§ **Work request**
Only the lines below from the one with "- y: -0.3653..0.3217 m" through the one with "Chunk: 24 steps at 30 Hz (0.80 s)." are to be written out, exactly and without any images.

§ **Stored data**
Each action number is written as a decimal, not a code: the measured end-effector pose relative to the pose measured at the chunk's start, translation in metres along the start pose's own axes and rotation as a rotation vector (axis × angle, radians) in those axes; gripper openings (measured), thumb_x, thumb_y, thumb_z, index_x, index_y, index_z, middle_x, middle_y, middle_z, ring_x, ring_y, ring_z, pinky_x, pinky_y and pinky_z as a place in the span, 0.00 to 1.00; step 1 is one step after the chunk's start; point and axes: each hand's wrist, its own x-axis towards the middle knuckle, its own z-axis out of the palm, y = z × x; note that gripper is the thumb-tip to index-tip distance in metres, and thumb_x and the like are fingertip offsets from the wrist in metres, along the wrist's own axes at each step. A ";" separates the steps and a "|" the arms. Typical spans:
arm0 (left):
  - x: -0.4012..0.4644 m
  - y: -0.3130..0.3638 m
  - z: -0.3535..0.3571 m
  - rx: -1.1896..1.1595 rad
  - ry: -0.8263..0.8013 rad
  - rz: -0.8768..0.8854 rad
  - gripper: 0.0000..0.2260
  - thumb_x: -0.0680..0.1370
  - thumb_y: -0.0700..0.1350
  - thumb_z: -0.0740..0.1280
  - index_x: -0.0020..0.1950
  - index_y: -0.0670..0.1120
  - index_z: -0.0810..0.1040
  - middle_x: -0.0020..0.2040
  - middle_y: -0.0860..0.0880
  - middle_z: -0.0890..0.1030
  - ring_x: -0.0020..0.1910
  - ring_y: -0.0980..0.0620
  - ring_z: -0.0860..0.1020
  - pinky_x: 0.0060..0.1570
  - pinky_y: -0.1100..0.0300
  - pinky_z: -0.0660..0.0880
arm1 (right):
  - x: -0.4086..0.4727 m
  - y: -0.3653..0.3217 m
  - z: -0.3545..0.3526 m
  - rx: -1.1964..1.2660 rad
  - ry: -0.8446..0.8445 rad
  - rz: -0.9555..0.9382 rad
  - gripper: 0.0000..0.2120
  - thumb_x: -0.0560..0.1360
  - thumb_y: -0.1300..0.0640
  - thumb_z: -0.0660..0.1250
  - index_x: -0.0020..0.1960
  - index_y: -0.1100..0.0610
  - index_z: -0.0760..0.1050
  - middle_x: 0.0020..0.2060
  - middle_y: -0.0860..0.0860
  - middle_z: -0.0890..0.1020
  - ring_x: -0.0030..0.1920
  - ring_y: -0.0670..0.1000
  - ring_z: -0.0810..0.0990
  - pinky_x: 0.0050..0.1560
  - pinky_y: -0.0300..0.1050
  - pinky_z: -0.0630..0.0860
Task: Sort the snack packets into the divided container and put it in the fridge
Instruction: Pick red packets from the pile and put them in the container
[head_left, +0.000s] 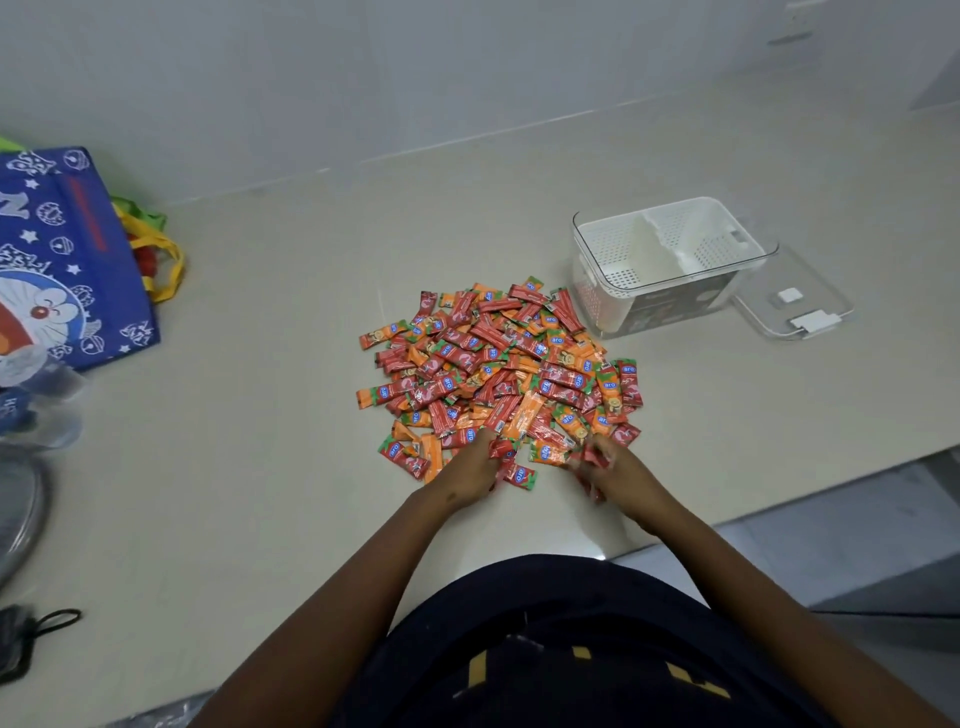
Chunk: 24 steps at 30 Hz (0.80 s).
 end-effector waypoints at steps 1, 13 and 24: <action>0.001 0.000 0.002 0.042 0.002 0.008 0.17 0.82 0.44 0.58 0.71 0.45 0.62 0.65 0.45 0.74 0.61 0.46 0.74 0.56 0.55 0.72 | -0.003 0.000 -0.007 0.107 0.025 0.030 0.10 0.78 0.52 0.65 0.53 0.58 0.72 0.39 0.54 0.80 0.35 0.51 0.77 0.37 0.43 0.73; 0.016 -0.002 0.029 0.479 0.059 0.120 0.15 0.79 0.48 0.64 0.63 0.44 0.71 0.61 0.43 0.76 0.59 0.44 0.74 0.53 0.55 0.70 | 0.010 0.016 -0.053 0.032 0.082 0.104 0.09 0.75 0.53 0.69 0.54 0.53 0.76 0.45 0.51 0.82 0.41 0.50 0.80 0.36 0.41 0.76; 0.018 0.002 0.038 0.673 0.192 0.191 0.08 0.78 0.48 0.64 0.54 0.46 0.77 0.55 0.44 0.79 0.55 0.44 0.72 0.50 0.54 0.69 | 0.043 0.032 -0.064 -0.491 -0.039 -0.068 0.18 0.70 0.56 0.73 0.59 0.54 0.78 0.54 0.53 0.83 0.54 0.55 0.81 0.51 0.43 0.73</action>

§ **Solution**
  - y: -0.3653..0.3217 m
  - z: -0.3545..0.3526 m
  - rx: -1.1964..1.2660 rad
  - ry: -0.8446..0.8445 rad
  - rz: -0.9555..0.9382 rad
  - gripper: 0.0000..0.2120
  - thumb_x: -0.0560..0.1360
  - thumb_y: -0.1300..0.0640
  - thumb_z: -0.0660..0.1250
  - index_x: -0.0020..0.1960
  - index_y: -0.1100..0.0610
  - index_z: -0.0760..0.1050
  - middle_x: 0.0020..0.2060
  - middle_y: -0.0860..0.0860
  - middle_z: -0.0890..0.1020
  - ring_x: -0.0030..0.1920
  - ring_y: -0.0670..0.1000
  - ring_z: -0.0810..0.0990
  - pinky_x: 0.0050..0.1560
  - pinky_y: -0.0300..0.1050
  - pinky_z: -0.0630..0.0860
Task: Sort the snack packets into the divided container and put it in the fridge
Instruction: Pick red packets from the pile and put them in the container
[head_left, +0.000s] 
Chunk: 24 steps at 30 Hz (0.80 s).

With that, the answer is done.